せんせい あのね
桜木薫
せんせい あのね
9がつ7にち もくようび てんき はれ
わたしは、きょう、おともだちの、えみちゃんと、さやかちゃんと、いっしょに、こうえんで、あそびました。たのしかったです。
俺はそれを読んで苦笑した。まだ小学一年生なのだ。俺もこれくらいの時はこんな文章を書いていたような気がする。だが、やはり面白い。どうしても笑ってしまう。
そんな俺の様子を首を傾げて不思議そうに見ている少女がいる。神崎優里。小学一年生。さきほどの日記を書いたのはこの少女だ。
彼女と俺は27歳差だ。俺は彼女の父親ではない。優里から見れば、近所に住むおじさんである。おじさん、といっても、親戚ではないし、俺はまだ35歳だ。まあ8歳児からしてみたら立派なおじさんだろうが。
ちなみに独身で職業は教師。ここから電車で約2時間の私立中学校で歴史を教えている。大学の頃からしばらくは某塾で社会を教えていた。その後、今の学校に勤めはじめた。それが、優里の生まれた年だ。

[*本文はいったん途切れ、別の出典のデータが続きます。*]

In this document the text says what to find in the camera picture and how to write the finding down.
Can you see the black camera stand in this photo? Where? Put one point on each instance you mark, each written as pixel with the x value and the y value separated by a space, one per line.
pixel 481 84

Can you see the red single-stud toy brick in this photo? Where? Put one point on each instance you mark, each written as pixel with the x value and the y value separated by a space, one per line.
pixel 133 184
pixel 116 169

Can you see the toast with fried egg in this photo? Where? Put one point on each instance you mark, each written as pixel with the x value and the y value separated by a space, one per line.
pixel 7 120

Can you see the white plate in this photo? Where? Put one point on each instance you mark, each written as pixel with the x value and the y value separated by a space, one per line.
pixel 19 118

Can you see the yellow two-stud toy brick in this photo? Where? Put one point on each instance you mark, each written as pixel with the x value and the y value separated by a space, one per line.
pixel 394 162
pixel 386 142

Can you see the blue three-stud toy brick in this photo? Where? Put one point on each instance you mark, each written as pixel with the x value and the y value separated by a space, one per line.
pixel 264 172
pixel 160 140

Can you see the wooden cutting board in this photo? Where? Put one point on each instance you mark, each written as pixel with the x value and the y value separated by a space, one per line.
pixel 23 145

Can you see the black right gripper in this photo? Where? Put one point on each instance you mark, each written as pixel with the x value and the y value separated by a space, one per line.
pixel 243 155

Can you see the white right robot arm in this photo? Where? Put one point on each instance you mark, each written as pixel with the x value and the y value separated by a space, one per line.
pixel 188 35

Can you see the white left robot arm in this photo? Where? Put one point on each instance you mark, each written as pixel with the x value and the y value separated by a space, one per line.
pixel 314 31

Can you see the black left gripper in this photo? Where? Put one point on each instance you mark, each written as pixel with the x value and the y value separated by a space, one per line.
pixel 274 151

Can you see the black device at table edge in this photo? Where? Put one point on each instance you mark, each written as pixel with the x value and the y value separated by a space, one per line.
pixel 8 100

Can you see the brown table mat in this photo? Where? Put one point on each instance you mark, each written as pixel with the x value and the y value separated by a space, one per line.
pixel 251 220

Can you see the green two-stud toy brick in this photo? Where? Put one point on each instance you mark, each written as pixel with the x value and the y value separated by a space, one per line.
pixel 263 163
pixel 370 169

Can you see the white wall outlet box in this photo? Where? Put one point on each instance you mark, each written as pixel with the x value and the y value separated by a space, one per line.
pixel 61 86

優里のことは、彼女が生まれた頃から知っている。彼女の両親とは知り合いで、俺は学生の頃からここに住んでいて、ずっと変わらない付き合いが続いている。かなり珍しいことだろう。そのためか、俺は彼女の両親が出張などで家を空ける時、彼女の面倒をみたり、家の管理を頼まれたりしていた。だから、優里からすれば、ずっと一緒に遊んでくれている兄弟、もしくは親戚の人のような感覚になっているのだろう。今日も、いつもと同じように、俺にあの懐かしい「あのねちょう」を見せにきていたのだ。
「それね、せんせいがほめてくれたの」
彼女は言って、にこやかに笑った。子供の笑顔には邪気がない。こちらまで毒気を抜かれそうだ。
「そうか、よかったな」
俺が優里の頭をくしゃくしゃとなでると、優里は嬉しそうに笑った。
あれから5年。優里が俺の勤めている学校に入学した。
なんと彼女は俺が担任をするクラスの学年の子だった。
彼女のクラスの担任ではないものの、毎朝顔をあわせることになる。だが、彼女は昔のようには笑わない。俺と会っても会釈するだけ。
中学一年生の時は、俺が歴史の授業で彼女のクラスに教えに行くことは無かった。中学二年生になり、教えに行きはしたが、彼女の変化にはあまり気付かなかった。何となく覇気がないというか、疲れているのか、そういう暗い雰囲気が漂っているなあ、と感じるだけだった。彼女の両親からも何も言われなかった。
そして、中学三年生になった時のことだった。
この時も彼女のクラスの担任ではなく、歴史の授業を教えるだけだったが、5月に入り、彼女が去年より生き生きとし始めたように見えた頃だった。
彼女の両親が怒鳴り合っている声が、斜め前にある俺の家まで届いてきた。
俺が驚いて、様子を見に行こうとしたところに、電話がかかってきた。
優里の家からだった。
電話に出ると、優里の声がした。
「やめて! お父さん!」
彼女は間違って電話のダイヤルボタンを押してしまったのか、すぐに電話は切れた。
俺は家を飛び出して斜め前の家へ走って中に入った。玄関の鍵は開いていた。確か電話があったのはリビングだ。勝手知ったる家なので位置は分かる。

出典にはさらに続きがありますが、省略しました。